Source material:
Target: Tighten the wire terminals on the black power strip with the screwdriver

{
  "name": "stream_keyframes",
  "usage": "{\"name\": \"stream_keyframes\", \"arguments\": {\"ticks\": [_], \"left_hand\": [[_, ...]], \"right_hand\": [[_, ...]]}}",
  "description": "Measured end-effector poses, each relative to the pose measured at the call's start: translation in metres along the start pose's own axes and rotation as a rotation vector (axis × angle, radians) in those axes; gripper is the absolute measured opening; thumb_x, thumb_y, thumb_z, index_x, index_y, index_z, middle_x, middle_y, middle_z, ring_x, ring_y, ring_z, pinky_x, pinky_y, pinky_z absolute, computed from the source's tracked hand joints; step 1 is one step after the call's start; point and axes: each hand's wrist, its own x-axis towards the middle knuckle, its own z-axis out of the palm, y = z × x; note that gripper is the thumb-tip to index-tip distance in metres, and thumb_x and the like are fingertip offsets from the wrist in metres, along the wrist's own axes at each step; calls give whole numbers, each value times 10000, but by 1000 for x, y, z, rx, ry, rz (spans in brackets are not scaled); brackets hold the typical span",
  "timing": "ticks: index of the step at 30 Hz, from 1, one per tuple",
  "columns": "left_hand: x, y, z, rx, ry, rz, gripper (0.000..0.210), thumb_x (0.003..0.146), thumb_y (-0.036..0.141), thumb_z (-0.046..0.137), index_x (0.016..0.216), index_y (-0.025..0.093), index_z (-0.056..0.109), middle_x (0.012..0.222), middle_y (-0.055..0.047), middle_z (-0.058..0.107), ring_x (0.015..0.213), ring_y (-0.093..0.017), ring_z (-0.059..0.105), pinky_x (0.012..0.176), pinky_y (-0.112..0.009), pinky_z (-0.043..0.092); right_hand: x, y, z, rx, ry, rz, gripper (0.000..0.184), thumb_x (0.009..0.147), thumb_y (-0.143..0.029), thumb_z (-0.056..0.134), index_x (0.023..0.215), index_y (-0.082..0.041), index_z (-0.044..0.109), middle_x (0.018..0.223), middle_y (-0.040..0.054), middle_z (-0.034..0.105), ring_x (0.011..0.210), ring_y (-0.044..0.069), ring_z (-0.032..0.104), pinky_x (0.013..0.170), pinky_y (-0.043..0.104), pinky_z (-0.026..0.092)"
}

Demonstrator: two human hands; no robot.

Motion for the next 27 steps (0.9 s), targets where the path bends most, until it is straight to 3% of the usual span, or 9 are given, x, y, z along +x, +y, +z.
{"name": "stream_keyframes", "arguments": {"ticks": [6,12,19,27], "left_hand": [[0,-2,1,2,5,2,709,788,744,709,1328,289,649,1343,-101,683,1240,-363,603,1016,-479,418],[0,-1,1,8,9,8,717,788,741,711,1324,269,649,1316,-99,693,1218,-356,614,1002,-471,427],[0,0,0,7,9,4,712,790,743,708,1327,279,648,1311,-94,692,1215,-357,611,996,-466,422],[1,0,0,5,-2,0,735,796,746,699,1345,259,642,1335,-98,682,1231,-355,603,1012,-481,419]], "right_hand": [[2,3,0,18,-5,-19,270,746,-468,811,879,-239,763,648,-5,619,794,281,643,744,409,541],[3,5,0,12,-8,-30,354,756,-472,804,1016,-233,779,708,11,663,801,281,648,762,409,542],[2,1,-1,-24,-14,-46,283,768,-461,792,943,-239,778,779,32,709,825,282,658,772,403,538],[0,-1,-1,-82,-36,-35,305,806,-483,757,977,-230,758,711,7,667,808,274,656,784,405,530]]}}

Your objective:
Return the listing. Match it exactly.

Result of this exercise:
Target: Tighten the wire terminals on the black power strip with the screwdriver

{
  "name": "stream_keyframes",
  "usage": "{\"name\": \"stream_keyframes\", \"arguments\": {\"ticks\": [_], \"left_hand\": [[_, ...]], \"right_hand\": [[_, ...]]}}",
  "description": "Measured end-effector poses, each relative to the pose measured at the call's start: translation in metres along the start pose's own axes and rotation as a rotation vector (axis × angle, radians) in those axes; gripper is the absolute measured opening; thumb_x, thumb_y, thumb_z, index_x, index_y, index_z, middle_x, middle_y, middle_z, ring_x, ring_y, ring_z, pinky_x, pinky_y, pinky_z absolute, computed from the source's tracked hand joints; step 1 is one step after the call's start; point and axes: each hand's wrist, its own x-axis towards the middle knuckle, its own z-axis out of the palm, y = z × x; note that gripper is the thumb-tip to index-tip distance in metres, and thumb_x and the like are fingertip offsets from the wrist in metres, along the wrist's own axes at each step; calls give whole numbers, each value times 10000, but by 1000 for x, y, z, rx, ry, rz (spans in brackets are not scaled); brackets hold the typical span",
  "timing": "ticks: index of the step at 30 Hz, from 1, one per tuple",
  "columns": "left_hand: x, y, z, rx, ry, rz, gripper (0.000..0.210), thumb_x (0.003..0.146), thumb_y (-0.036..0.141), thumb_z (-0.046..0.137), index_x (0.016..0.216), index_y (-0.025..0.093), index_z (-0.056..0.109), middle_x (0.012..0.222), middle_y (-0.055..0.047), middle_z (-0.058..0.107), ring_x (0.015..0.213), ring_y (-0.093..0.017), ring_z (-0.059..0.105), pinky_x (0.012..0.176), pinky_y (-0.112..0.009), pinky_z (-0.043..0.092); right_hand: x, y, z, rx, ry, rz, gripper (0.000..0.184), thumb_x (0.009..0.147), thumb_y (-0.143..0.029), thumb_z (-0.056..0.134), index_x (0.023..0.215), index_y (-0.082..0.041), index_z (-0.044..0.109), middle_x (0.018..0.223), middle_y (-0.040..0.054), middle_z (-0.034..0.105), ring_x (0.011..0.210), ring_y (-0.044..0.069), ring_z (-0.032..0.104), pinky_x (0.013..0.170), pinky_y (-0.043..0.104), pinky_z (-0.026..0.092)"
}

Demonstrator: two human hands; no robot.

Motion for the next 27 steps (0.9 s), targets where the path bends most, until it is straight to 3% of the usual span, or 9 are given, x, y, z along +x, +y, +z.
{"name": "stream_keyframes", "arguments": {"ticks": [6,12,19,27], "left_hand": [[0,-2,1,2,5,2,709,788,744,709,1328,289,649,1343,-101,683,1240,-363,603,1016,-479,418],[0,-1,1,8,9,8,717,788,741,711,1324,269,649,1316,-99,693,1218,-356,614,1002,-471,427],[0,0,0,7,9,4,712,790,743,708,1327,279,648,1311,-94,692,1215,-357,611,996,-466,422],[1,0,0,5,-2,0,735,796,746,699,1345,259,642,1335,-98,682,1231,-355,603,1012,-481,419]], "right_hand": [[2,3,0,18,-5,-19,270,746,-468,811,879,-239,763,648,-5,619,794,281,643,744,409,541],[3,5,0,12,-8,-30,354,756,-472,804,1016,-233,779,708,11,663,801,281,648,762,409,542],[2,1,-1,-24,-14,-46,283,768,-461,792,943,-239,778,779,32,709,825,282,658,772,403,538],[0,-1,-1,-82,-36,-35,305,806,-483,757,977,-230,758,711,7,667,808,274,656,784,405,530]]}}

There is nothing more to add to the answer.